In 1982, he left for a teaching and coaching position in Carmi, Illinois. That lasted a year – he and his wife wanted to be back among family in the Metro East. But he still remembers the priest at St. Polycarp Catholic Church reaching out to his family to make them feel at home.

Back in Belleville, Fahrner briefly filled in teaching seventh- and eighth-grade math and science at High Mount School – “it was my only year in a grade school” – then switched gears, working for St. Louis University Hospital in corporate fitness programs and helping heart patients.

He says the experience still informs his teaching today, noting that he’d recently had a conversation with his students about maintaining an exercise program for heart health.

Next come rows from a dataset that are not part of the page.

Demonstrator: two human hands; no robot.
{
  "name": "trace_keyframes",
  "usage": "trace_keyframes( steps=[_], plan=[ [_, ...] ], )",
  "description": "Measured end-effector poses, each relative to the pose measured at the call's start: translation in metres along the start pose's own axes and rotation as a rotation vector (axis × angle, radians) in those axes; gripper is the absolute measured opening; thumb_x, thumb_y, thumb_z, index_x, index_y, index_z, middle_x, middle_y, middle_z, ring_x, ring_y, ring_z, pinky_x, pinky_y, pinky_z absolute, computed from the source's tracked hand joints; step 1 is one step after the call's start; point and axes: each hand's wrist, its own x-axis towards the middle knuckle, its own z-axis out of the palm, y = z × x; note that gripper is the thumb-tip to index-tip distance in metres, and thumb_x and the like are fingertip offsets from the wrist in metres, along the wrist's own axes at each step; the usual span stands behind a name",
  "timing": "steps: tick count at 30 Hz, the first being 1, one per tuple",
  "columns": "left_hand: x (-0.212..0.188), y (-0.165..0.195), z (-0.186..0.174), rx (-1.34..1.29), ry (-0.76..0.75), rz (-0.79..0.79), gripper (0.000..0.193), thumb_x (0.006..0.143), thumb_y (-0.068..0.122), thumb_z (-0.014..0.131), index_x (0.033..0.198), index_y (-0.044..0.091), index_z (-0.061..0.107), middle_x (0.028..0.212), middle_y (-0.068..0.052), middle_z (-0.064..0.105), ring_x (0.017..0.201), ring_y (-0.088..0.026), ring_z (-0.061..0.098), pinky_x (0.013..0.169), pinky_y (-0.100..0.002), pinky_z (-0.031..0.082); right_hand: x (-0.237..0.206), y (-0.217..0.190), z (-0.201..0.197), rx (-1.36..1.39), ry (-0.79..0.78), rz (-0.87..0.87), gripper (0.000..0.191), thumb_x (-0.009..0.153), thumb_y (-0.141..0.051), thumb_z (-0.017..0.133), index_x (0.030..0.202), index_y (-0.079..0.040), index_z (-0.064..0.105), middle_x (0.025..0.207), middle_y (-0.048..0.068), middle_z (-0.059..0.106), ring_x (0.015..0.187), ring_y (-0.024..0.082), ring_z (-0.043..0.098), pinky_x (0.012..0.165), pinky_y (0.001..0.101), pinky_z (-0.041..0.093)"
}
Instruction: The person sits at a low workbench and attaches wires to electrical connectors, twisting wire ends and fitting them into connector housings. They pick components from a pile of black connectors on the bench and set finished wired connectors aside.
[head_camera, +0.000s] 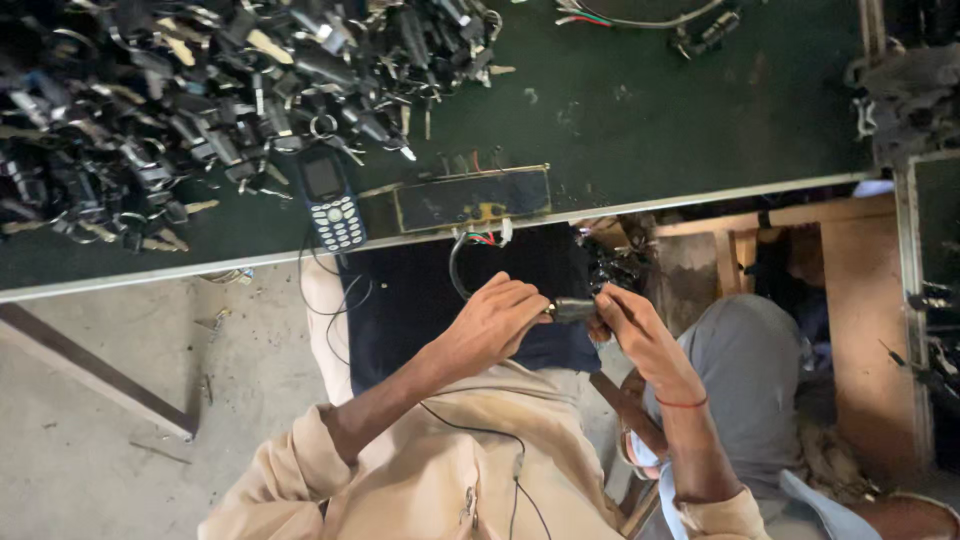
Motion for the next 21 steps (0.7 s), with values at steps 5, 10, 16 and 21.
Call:
trace_keyframes(
  steps=[5,10,16,21],
  plan=[
    [0.006,0.010,-0.014,0.104,-0.037,-0.002,0.014,0.095,0.015,0.069,0.101,0.004,0.063,0.092,-0.008,0.062,0.090,-0.026,0.062,0.082,-0.040,0.043,-0.002,0.004,-0.004,-0.060,0.014,0.002,0.034,0.110,-0.023,0.050,0.081,-0.004,0.053,0.071,-0.001,0.050,0.069,0.007,0.043,0.062,0.0249,0.037],
    [0.014,0.035,-0.012,0.354,0.075,-0.082,0.067,0.081,0.030,0.068,0.130,-0.014,0.058,0.100,-0.015,0.062,0.089,-0.028,0.061,0.082,-0.038,0.045,0.009,0.011,0.004,-0.087,0.134,0.153,0.029,0.106,-0.021,0.054,0.083,-0.002,0.056,0.069,-0.002,0.050,0.064,0.007,0.047,0.054,0.0249,0.037],
    [0.020,0.035,0.013,0.250,-0.113,-0.109,0.030,0.098,0.021,0.067,0.115,-0.002,0.057,0.095,-0.012,0.059,0.086,-0.028,0.062,0.078,-0.042,0.045,-0.001,0.001,-0.007,-0.083,0.009,-0.011,0.012,0.101,-0.011,0.059,0.097,0.000,0.059,0.077,-0.002,0.055,0.073,0.005,0.052,0.061,0.0264,0.045],
    [0.017,0.022,0.013,0.119,-0.131,-0.060,0.022,0.096,0.020,0.068,0.102,0.002,0.056,0.091,-0.011,0.057,0.084,-0.029,0.061,0.079,-0.042,0.044,-0.011,-0.003,-0.013,-0.515,0.037,-0.372,0.012,0.094,-0.006,0.064,0.103,0.001,0.059,0.084,0.010,0.058,0.076,0.013,0.051,0.064,0.0307,0.046]
  ],
)
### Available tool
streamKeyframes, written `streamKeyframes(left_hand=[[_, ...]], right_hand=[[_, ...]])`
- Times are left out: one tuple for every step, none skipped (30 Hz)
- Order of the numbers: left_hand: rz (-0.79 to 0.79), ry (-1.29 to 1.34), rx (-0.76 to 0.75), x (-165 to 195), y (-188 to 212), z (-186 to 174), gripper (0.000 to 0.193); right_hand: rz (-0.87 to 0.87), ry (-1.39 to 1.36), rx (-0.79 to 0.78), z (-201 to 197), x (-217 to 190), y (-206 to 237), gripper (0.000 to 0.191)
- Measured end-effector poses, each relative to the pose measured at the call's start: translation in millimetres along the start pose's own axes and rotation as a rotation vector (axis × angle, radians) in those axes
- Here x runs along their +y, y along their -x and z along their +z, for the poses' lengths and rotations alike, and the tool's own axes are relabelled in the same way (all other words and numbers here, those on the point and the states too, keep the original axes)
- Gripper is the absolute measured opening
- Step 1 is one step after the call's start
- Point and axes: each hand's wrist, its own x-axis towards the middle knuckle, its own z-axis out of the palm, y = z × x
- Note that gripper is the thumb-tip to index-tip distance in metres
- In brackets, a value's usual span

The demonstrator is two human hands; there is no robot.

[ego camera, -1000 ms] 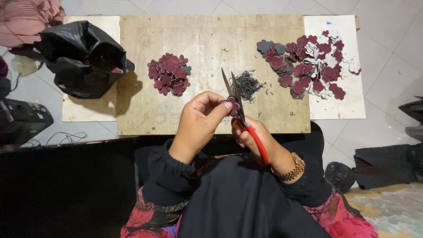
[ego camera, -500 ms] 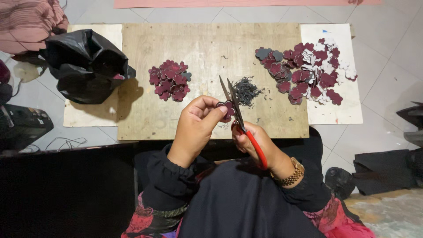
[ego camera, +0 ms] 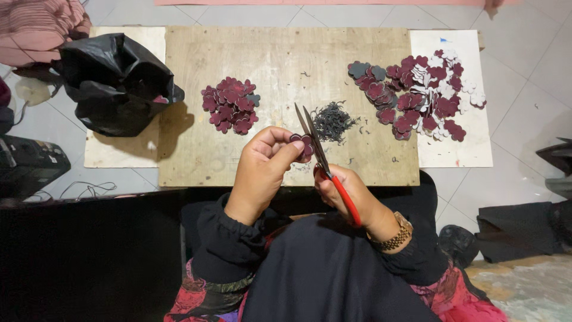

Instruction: The person uses red-handled scissors to trim the edges of small maroon flower-shaped pieces. They hold each piece with the left hand and carefully cut around the perimeter, then place the finished pieces into a pile on the wooden board.

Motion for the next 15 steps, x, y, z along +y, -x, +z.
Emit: streamKeyframes(left_hand=[[0.002, 0.001, 0.004, 0.3, 0.1, -0.4, 0.007], [0.002, 0.003, 0.010, 0.0, 0.8, -1.0, 0.007], [-0.012, -0.005, 0.023, 0.1, 1.6, -1.5, 0.007], [-0.026, -0.012, 0.035, 0.2, 1.9, -2.0, 0.008], [-0.037, -0.021, 0.046, 0.8, 1.8, -2.2, 0.009], [-0.032, -0.014, 0.041, 0.7, 1.9, -2.2, 0.009], [-0.026, -0.006, 0.035, 1.0, 2.0, -2.0, 0.010], [-0.022, 0.001, 0.030, 1.5, 2.6, -1.8, 0.011], [-0.016, -0.052, 0.040, 2.3, 3.4, -1.8, 0.011], [-0.011, -0.106, 0.049, 3.3, 4.7, -2.4, 0.011], [-0.004, -0.159, 0.059, 4.0, 5.5, -2.8, 0.012], [-0.027, -0.125, 0.066, 4.7, 5.1, -2.7, 0.012], [-0.050, -0.090, 0.075, 5.3, 4.1, -3.1, 0.011], [-0.075, -0.056, 0.083, 5.6, 3.9, -3.1, 0.011], [-0.070, -0.049, 0.074, 5.4, 3.8, -2.8, 0.012]], right_hand=[[0.013, -0.001, 0.006, -0.4, 0.9, -0.2, 0.052], [0.027, -0.002, 0.011, -0.6, 2.5, 0.2, 0.052], [0.031, 0.013, 0.016, -0.6, 3.8, 0.5, 0.051], [0.035, 0.029, 0.022, -0.9, 4.8, 0.5, 0.051], [0.036, 0.046, 0.027, -1.1, 5.2, 0.0, 0.051], [0.048, 0.040, 0.040, -1.0, 5.9, -0.4, 0.050], [0.059, 0.033, 0.053, -0.7, 6.0, -1.2, 0.050], [0.072, 0.025, 0.066, -0.2, 5.6, -1.5, 0.049], [0.063, 0.003, 0.064, 0.1, 4.7, -1.7, 0.050], [0.055, -0.019, 0.062, 0.6, 3.5, -1.9, 0.051], [0.047, -0.041, 0.059, 0.8, 2.0, -2.3, 0.052], [0.014, -0.019, 0.024, 0.7, -0.3, -2.1, 0.054], [-0.017, 0.002, -0.013, 0.5, -2.7, -2.1, 0.057], [-0.047, 0.022, -0.048, 0.6, -4.9, -1.3, 0.059], [-0.064, 0.058, -0.063, 0.9, -7.0, -0.4, 0.061]])
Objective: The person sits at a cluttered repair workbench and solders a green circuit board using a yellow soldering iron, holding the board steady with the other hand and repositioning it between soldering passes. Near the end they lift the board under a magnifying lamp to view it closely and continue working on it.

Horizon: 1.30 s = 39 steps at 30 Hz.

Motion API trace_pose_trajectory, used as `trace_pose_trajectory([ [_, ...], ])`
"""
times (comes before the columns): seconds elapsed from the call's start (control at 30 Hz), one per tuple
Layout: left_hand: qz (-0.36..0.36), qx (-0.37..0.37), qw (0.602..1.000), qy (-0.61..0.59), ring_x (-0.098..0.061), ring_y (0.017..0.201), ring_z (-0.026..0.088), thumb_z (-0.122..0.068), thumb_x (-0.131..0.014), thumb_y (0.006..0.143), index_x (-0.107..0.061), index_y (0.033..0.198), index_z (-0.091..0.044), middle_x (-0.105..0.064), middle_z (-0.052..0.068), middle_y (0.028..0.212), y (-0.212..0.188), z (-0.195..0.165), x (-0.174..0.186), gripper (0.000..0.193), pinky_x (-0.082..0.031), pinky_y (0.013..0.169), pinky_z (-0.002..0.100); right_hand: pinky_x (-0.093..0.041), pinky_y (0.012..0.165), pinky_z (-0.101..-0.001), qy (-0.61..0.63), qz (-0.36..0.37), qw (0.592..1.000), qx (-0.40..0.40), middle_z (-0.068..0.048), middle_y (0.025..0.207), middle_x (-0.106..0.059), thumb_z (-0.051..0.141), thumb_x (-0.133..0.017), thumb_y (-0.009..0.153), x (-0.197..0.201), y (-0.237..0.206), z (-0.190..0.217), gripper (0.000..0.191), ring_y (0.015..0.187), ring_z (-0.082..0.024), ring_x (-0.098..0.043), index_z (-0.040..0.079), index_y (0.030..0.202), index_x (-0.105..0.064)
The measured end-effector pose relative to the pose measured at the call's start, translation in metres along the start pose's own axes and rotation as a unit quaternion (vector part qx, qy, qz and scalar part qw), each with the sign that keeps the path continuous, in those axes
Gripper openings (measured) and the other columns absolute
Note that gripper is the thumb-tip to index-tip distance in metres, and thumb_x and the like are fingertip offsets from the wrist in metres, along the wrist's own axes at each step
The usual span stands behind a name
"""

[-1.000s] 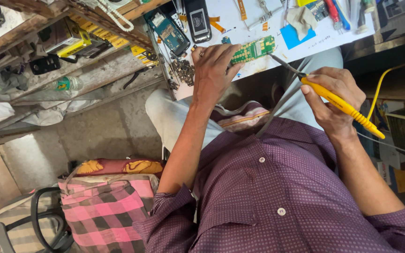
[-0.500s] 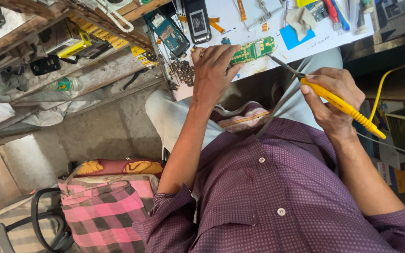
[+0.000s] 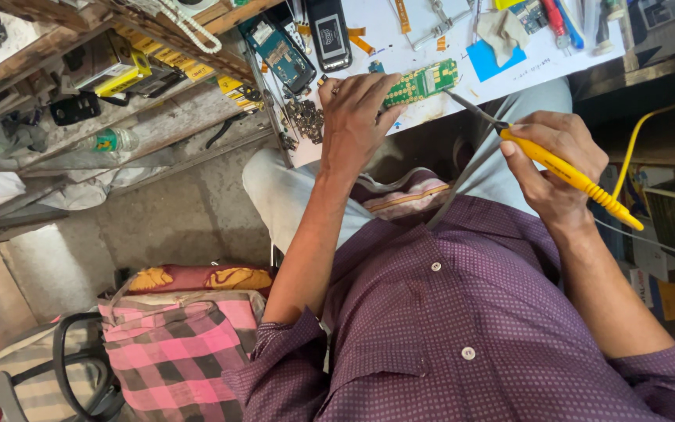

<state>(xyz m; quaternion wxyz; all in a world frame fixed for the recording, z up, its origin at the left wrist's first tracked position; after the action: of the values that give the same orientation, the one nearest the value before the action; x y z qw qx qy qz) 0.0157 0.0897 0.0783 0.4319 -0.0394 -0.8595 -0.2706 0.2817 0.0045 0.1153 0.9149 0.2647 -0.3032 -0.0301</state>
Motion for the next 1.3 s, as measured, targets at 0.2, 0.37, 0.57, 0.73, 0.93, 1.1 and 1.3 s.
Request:
trace_pose_trajectory([
  [0.2, -0.001, 0.0, 1.0, 0.002, -0.063, 0.115, 0.019, -0.027, -0.086, 0.085, -0.068, 0.124, -0.01, -0.07, 0.001, 0.121, -0.0001, -0.0001, -0.0006, 0.046, -0.034, 0.105, 0.042, -0.055, 0.083, -0.0301, -0.002, 0.0, 1.0, 0.001, -0.016, 0.108, -0.073, 0.002, -0.085, 0.103, -0.0003, 0.0, 0.0, 0.017, 0.097, -0.025, -0.071, 0.0, 0.113, -0.071],
  [0.37, 0.0, -0.001, 1.0, -0.001, -0.063, 0.115, 0.019, -0.026, -0.086, 0.085, -0.068, 0.125, -0.01, -0.07, 0.001, 0.121, -0.0009, 0.0002, -0.0002, 0.047, -0.034, 0.106, 0.042, -0.055, 0.082, -0.0299, -0.002, 0.001, 1.0, 0.005, -0.015, 0.107, -0.073, 0.002, -0.085, 0.103, 0.0, 0.0006, 0.0005, 0.016, 0.096, -0.025, -0.071, 0.0, 0.113, -0.072],
  [0.57, 0.002, 0.003, 1.0, -0.003, -0.063, 0.115, 0.019, -0.027, -0.086, 0.085, -0.068, 0.125, -0.01, -0.07, 0.001, 0.121, 0.0001, 0.0008, -0.0014, 0.046, -0.034, 0.106, 0.042, -0.055, 0.082, -0.0299, -0.008, 0.002, 1.0, 0.007, -0.016, 0.106, -0.073, 0.002, -0.085, 0.103, -0.0001, 0.0014, 0.0014, 0.017, 0.096, -0.025, -0.071, 0.0, 0.113, -0.072],
  [0.73, -0.001, 0.002, 1.0, 0.002, -0.063, 0.115, 0.02, -0.027, -0.086, 0.085, -0.068, 0.124, -0.011, -0.07, 0.002, 0.121, -0.0002, 0.0002, -0.0007, 0.046, -0.034, 0.106, 0.043, -0.055, 0.083, -0.0301, -0.009, 0.004, 1.0, 0.008, -0.016, 0.107, -0.073, 0.002, -0.085, 0.103, -0.0004, 0.0017, 0.0016, 0.018, 0.097, -0.025, -0.071, 0.0, 0.114, -0.072],
  [0.93, 0.003, 0.002, 1.0, -0.002, -0.063, 0.116, 0.02, -0.026, -0.085, 0.086, -0.068, 0.125, -0.01, -0.07, 0.002, 0.122, -0.0001, -0.0001, 0.0003, 0.046, -0.034, 0.106, 0.043, -0.055, 0.082, -0.0301, -0.001, 0.002, 1.0, 0.009, -0.016, 0.106, -0.073, 0.001, -0.085, 0.102, -0.0009, 0.0026, 0.0013, 0.019, 0.096, -0.025, -0.071, 0.0, 0.115, -0.071],
  [1.1, 0.001, 0.003, 1.0, -0.005, -0.063, 0.115, 0.019, -0.027, -0.086, 0.085, -0.069, 0.124, -0.011, -0.07, 0.001, 0.121, 0.0004, 0.0, -0.0005, 0.046, -0.034, 0.106, 0.042, -0.055, 0.084, -0.0306, -0.009, 0.001, 1.0, 0.009, -0.016, 0.107, -0.073, 0.001, -0.084, 0.102, -0.0016, 0.0027, 0.0017, 0.017, 0.098, -0.026, -0.071, 0.0, 0.113, -0.071],
  [1.3, 0.003, 0.007, 1.0, -0.003, -0.062, 0.114, 0.019, -0.028, -0.086, 0.085, -0.069, 0.124, -0.011, -0.07, 0.001, 0.121, -0.0001, 0.0002, -0.0011, 0.046, -0.033, 0.106, 0.043, -0.055, 0.083, -0.0305, -0.012, 0.005, 1.0, 0.007, -0.016, 0.107, -0.073, 0.001, -0.085, 0.102, -0.0007, 0.0026, 0.0021, 0.018, 0.097, -0.025, -0.071, 0.001, 0.114, -0.071],
])
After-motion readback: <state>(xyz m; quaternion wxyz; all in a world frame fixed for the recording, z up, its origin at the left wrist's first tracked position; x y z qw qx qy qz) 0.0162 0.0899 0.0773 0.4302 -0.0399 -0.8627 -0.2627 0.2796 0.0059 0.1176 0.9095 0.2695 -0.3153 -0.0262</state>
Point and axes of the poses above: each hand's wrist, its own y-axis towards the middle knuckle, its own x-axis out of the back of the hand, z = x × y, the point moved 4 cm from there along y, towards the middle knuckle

Eventually, he returned to the classroom and the football field, first at Edwardsville High School and then at Freeburg. After retiring from Freeburg, he spent last year with the Belleville Area Special Service Cooperatives, working with students with autism.

Everywhere he went, Fahrner says he worked with great administrators and colleagues. “I’ve worked with tremendous people,” he says.

After all this time, the teaching bug still hasn’t left him. He happily accepted Harris’ invitation to come back to teach at Althoff. His classroom looks much like it did before, but with newer lab stations. Fahrner notes that Althoff now has a brand new STREAM lab, geared toward science, technology, religion, engineering, arts and math.

Fahrner’s field of science education has changed tremendously since he began teaching more than four decades ago.

“There’s been a total explosion of information,” he says. “Technology has played a big part in that. I think when I started, I wasn’t even using overhead projectors; I just passed out handouts.”

Now thanks to the Internet, a classroom discussion that veers into new scientific territory can be backed up with detailed information immediately.
Fahrner says one of the biggest changes is the society in which today’s high schoolers are growing up.

“Society has changed, and kids are mirrors of society, so yes, they’ve changed – everyone has changed, you’ve changed, I’ve changed,” he says. “We’re a different society with different problems.”

He believes that the Catholic values instilled at Althoff are a vital preparation for navigating that society.

Fahrner is not the only Althoff faculty member who has returned to the school after years away – Harris says he did the same. And he notes that the school has its share of teachers who’ve been there for decades, as well as those who are Althoff alumni.

“It’s great that they want to be back here,” Harris says. “It’s a family community here.”

Fahrner agrees, noting that the sense of community keeps bringing families back to Althoff, including his own. “My family went here; my wife’s family went here. People take pride in going to Althoff.”

And he hopes to keep coming back to Room 304.

“I enjoy it,” he says. “And as long as I enjoy it, and they’ll have me, I’ll be here.”